*** Opening The data ***

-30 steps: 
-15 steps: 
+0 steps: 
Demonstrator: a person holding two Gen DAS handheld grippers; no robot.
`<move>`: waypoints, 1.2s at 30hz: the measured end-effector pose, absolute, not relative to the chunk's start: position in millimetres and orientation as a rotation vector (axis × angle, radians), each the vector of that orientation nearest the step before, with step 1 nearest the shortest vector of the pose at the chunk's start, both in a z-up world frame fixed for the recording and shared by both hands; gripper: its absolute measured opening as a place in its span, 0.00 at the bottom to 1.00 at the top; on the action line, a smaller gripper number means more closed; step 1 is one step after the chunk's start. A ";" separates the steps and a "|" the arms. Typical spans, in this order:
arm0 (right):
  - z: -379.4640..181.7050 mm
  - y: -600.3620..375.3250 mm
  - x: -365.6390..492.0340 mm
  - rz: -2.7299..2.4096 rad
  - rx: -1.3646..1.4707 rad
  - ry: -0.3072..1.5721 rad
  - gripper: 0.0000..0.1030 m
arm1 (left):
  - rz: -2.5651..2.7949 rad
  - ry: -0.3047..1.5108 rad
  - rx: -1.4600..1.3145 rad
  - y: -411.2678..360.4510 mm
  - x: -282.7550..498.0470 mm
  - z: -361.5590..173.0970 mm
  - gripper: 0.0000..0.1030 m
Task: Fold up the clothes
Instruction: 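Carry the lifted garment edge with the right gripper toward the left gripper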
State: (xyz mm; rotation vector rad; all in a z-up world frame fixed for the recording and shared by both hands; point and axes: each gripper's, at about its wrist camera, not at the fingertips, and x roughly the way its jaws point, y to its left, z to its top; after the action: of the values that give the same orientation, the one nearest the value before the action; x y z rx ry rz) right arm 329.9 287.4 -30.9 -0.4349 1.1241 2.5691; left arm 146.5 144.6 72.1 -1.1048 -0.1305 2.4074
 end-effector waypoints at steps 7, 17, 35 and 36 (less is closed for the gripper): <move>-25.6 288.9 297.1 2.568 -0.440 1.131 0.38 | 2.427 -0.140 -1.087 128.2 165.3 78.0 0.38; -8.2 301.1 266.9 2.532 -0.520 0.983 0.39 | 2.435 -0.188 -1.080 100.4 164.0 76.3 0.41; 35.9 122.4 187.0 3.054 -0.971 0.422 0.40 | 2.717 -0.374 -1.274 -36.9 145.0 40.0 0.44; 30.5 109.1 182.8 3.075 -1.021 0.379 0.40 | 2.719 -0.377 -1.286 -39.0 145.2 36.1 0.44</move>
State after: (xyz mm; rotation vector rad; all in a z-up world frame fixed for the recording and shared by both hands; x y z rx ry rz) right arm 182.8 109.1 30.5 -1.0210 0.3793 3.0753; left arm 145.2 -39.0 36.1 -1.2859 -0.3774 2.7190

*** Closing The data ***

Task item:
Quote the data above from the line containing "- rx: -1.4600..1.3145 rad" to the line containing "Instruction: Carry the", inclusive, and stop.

Result for this task:
  - rx: -1.4600..1.3145 rad
  - y: -411.2678..360.4510 mm
  - x: -282.7550..498.0470 mm
  - z: -361.5590..173.0970 mm
  - gripper: 0.0000..0.1030 m
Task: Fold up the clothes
Instruction: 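Carry the lifted garment edge with the right gripper toward the left gripper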

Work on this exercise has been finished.